Hmm I might actaully watch that on PPV if I can get someone to split the cost with me.  That would be an interesting fight.  I don't like to make predictions about it, it just looks like a fight to enjoy and learn from to me.


----------



## JDenz (May 14, 2003)

Them are fighting words lol


----------



## JDenz (May 22, 2003)

Three more matches added

Heath Herring vs Mirko Cro Cop 
- Quinton 'Rampage' Jackson vs Mikhail Ilioukhine 
- Alistair Overeem vs Ricardo Arona


----------



## J-kid (May 22, 2003)

Hey what ever happen to Yishda or somthing(the judo champ) vs Cro Crop i heard that was in the works a long time ago.


----------



## JDenz (May 22, 2003)

Yoshida wanted Cro Crop to cut weight.


----------



## JDenz (May 22, 2003)

Trust me Yoshida wants no part of Cro Crop.  MIrko is probley the best striker in MMA and there is no way he is going to work a fight with Yoshida.


----------



## J-kid (May 23, 2003)

I wouldnt count Yoshida out so fast bro, I believe he has a pritty good chance VS Cro crop.


----------



## ace (May 23, 2003)

Won a Bull Shoot Match against Royce
& even got Frye to lay down & WORK 4 big $$$$$

But He wants no part of Cro Cop


----------



## tarabos (May 23, 2003)

i can't wait to see how Mirko's ground game has come along. word is he's improved on it a lot. i guess this Pride will give us a pretty good idea if it has or not. I have to believe that it's going to be better...crocop just has some crazy natural ability.

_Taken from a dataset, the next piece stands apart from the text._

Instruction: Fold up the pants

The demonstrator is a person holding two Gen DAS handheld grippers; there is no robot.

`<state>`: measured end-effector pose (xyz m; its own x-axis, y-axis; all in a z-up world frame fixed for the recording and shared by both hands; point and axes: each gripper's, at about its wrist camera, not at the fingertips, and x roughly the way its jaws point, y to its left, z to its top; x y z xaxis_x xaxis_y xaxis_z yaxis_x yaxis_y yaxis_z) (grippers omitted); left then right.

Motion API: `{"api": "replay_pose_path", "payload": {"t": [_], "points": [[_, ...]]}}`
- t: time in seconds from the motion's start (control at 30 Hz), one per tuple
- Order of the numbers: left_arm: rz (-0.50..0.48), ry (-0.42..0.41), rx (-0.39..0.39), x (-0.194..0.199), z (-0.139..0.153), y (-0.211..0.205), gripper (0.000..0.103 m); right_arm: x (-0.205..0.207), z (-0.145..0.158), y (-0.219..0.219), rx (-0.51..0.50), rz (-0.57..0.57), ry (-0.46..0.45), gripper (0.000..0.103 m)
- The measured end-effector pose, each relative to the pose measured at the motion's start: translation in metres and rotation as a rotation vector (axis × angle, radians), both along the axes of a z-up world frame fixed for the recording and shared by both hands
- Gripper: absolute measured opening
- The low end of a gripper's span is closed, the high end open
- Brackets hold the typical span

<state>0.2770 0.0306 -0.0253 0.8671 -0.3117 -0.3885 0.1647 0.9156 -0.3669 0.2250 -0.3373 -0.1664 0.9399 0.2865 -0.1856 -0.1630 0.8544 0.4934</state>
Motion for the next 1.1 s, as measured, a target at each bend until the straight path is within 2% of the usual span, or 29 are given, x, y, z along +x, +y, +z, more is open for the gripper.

either way...looks like it will be a pretty good Pride for the fans.


----------



## JDenz (May 24, 2003)

I think that the Mirko Sak fight proved how much that he has improved on the ground.  Mirko is the real deal bad *** of MMA.  Yoshida would get killed by Mirko.  He has already said he wants no part of him unless he loses weight.


----------